--- BRIEF ---
Without adding or dropping anything, copy the entries below.
--- START ---
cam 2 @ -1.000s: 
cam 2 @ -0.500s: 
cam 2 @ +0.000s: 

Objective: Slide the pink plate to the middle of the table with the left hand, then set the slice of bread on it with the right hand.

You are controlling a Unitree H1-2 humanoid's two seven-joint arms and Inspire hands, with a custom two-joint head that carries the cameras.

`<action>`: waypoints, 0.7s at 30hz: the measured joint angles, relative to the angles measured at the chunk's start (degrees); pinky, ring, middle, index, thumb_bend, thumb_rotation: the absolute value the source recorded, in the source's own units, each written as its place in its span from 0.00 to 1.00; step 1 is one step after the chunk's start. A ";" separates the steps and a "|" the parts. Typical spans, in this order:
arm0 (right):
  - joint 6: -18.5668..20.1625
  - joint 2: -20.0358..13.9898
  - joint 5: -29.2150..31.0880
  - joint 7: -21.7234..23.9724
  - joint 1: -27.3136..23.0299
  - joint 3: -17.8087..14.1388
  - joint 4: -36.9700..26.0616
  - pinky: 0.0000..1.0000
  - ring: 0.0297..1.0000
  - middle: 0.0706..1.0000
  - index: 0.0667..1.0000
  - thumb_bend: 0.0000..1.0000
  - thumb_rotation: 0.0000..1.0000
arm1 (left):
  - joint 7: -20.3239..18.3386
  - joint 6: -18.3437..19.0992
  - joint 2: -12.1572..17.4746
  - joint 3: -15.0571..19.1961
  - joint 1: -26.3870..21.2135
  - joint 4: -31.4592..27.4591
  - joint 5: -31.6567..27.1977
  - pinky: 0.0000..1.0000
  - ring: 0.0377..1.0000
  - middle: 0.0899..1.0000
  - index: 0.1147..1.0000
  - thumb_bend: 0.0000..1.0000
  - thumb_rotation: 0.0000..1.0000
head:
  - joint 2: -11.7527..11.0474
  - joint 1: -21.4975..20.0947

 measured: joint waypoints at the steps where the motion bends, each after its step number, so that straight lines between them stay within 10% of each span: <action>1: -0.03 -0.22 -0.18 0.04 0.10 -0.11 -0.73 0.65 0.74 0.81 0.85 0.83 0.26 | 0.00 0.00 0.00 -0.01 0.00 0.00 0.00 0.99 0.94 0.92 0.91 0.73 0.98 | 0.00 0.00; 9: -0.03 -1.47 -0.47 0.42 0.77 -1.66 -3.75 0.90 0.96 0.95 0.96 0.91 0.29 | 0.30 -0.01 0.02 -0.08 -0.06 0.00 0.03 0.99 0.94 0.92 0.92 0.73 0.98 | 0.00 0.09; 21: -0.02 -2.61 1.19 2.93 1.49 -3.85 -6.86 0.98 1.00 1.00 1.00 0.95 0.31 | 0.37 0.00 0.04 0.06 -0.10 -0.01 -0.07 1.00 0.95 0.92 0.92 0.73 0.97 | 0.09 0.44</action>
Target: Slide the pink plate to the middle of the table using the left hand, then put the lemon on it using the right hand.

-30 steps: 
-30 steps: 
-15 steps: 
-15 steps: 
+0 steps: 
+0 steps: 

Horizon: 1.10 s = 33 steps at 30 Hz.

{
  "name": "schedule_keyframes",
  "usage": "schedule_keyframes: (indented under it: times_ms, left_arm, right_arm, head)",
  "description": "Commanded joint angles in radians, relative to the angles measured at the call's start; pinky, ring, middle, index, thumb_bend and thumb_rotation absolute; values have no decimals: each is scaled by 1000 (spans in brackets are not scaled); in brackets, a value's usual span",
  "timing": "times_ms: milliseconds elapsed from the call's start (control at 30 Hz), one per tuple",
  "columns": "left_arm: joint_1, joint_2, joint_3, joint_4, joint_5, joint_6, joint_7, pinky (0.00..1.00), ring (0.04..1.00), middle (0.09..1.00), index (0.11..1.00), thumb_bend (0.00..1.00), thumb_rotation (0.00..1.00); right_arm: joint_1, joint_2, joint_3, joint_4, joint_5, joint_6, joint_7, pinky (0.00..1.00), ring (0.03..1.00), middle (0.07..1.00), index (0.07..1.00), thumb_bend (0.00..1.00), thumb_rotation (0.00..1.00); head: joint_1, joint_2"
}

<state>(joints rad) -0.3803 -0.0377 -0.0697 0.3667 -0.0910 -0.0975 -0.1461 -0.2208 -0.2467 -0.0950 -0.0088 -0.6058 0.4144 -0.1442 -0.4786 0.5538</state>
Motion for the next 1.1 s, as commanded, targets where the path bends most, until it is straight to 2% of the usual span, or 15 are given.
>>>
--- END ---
--- PROBLEM SOLUTION ---
cam 2 @ -1.000s: 
cam 2 @ -0.500s: 
cam 2 @ +0.000s: 

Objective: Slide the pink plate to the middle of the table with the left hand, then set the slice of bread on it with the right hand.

You are controlling a Unitree H1-2 humanoid's two seven-joint arms and Inspire hands, with a custom two-joint head that carries the cameras.

`<action>`: waypoints, 0.7s at 30hz: the measured joint angles, relative to the angles measured at the chunk's start (degrees); pinky, ring, middle, index, thumb_bend, thumb_rotation: the absolute value the source recorded, in the source's own units, each written as its place in its span from 0.00 to 1.00; step 1 is one step after the chunk's start. A ";" separates the steps and a "|" the parts. Typical spans, in this order:
arm0 (right):
  - joint 6: -18.5668..20.1625
  - joint 2: -20.0358..13.9898
  - joint 5: -29.2150..31.0880
  - joint 7: -21.7234..23.9724
  - joint 1: -27.3136..23.0299
  - joint 3: -17.8087..14.1388
  - joint 4: -36.9700..26.0616
  - pinky: 0.0000..1.0000
  - ring: 0.0297..1.0000
  - middle: 0.0706..1.0000
  - index: 0.0667..1.0000
  - thumb_bend: 0.0000..1.0000
  - thumb_rotation: 0.0000..1.0000
arm1 (left):
  - joint 7: -20.3239..18.3386
  - joint 6: -18.3437..19.0992
  - joint 2: -12.1572..17.4746
  - joint 3: -15.0571..19.1961
  - joint 1: -26.3870..21.2135
  - joint 4: -31.4592..27.4591
  - joint 5: -31.6567..27.1977
  - pinky: 0.0000..1.0000
  - ring: 0.0377..1.0000
  - middle: 0.0899..1.0000
  - index: 0.1147..1.0000
  - thumb_bend: 0.0000..1.0000
  - thumb_rotation: 0.0000..1.0000
head:
  - joint 2: -11.7527..11.0474
  - joint 1: -21.4975..20.0947

 measured: joint waypoints at the steps where the motion bends, each after its step number, so that straight lines between them stay within 10% of each span: <action>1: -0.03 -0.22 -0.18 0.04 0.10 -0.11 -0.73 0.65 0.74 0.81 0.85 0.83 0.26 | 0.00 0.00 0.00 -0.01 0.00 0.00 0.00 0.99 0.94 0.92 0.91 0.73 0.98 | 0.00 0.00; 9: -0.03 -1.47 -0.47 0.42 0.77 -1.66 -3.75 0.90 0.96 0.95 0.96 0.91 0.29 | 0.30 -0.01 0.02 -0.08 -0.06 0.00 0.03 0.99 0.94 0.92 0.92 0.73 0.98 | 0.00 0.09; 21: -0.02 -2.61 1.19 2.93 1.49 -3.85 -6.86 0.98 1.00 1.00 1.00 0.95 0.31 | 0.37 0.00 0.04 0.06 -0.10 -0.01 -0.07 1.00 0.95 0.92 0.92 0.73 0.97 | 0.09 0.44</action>
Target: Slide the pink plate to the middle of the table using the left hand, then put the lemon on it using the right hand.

-30 steps: 
-30 steps: 
-15 steps: 
-15 steps: 
+0 steps: 
+0 steps: 

Horizon: 1.10 s = 33 steps at 30 Hz.

{
  "name": "schedule_keyframes",
  "usage": "schedule_keyframes: (indented under it: times_ms, left_arm, right_arm, head)",
  "description": "Commanded joint angles in radians, relative to the angles measured at the call's start; pinky, ring, middle, index, thumb_bend and thumb_rotation absolute; values have no decimals: each is scaled by 1000 (spans in brackets are not scaled); in brackets, a value's usual span",
  "timing": "times_ms: milliseconds elapsed from the call's start (control at 30 Hz), one per tuple",
  "columns": "left_arm: joint_1, joint_2, joint_3, joint_4, joint_5, joint_6, joint_7, pinky (0.00..1.00), ring (0.04..1.00), middle (0.09..1.00), index (0.11..1.00), thumb_bend (0.00..1.00), thumb_rotation (0.00..1.00); right_arm: joint_1, joint_2, joint_3, joint_4, joint_5, joint_6, joint_7, pinky (0.00..1.00), ring (0.03..1.00), middle (0.07..1.00), index (0.07..1.00), thumb_bend (0.00..1.00), thumb_rotation (0.00..1.00); head: joint_1, joint_2"
}

<state>(joints rad) -0.3803 -0.0377 -0.0697 0.3667 -0.0910 -0.0975 -0.1461 -0.2208 -0.2467 -0.0950 -0.0088 -0.6058 0.4144 -0.1442 -0.4786 0.5538</state>
Motion for the next 1.1 s, as commanded, targets where the path bends most, until it is straight to 2% of the usual span, or 15 are given.
>>>

The exercise is finished and nothing remains.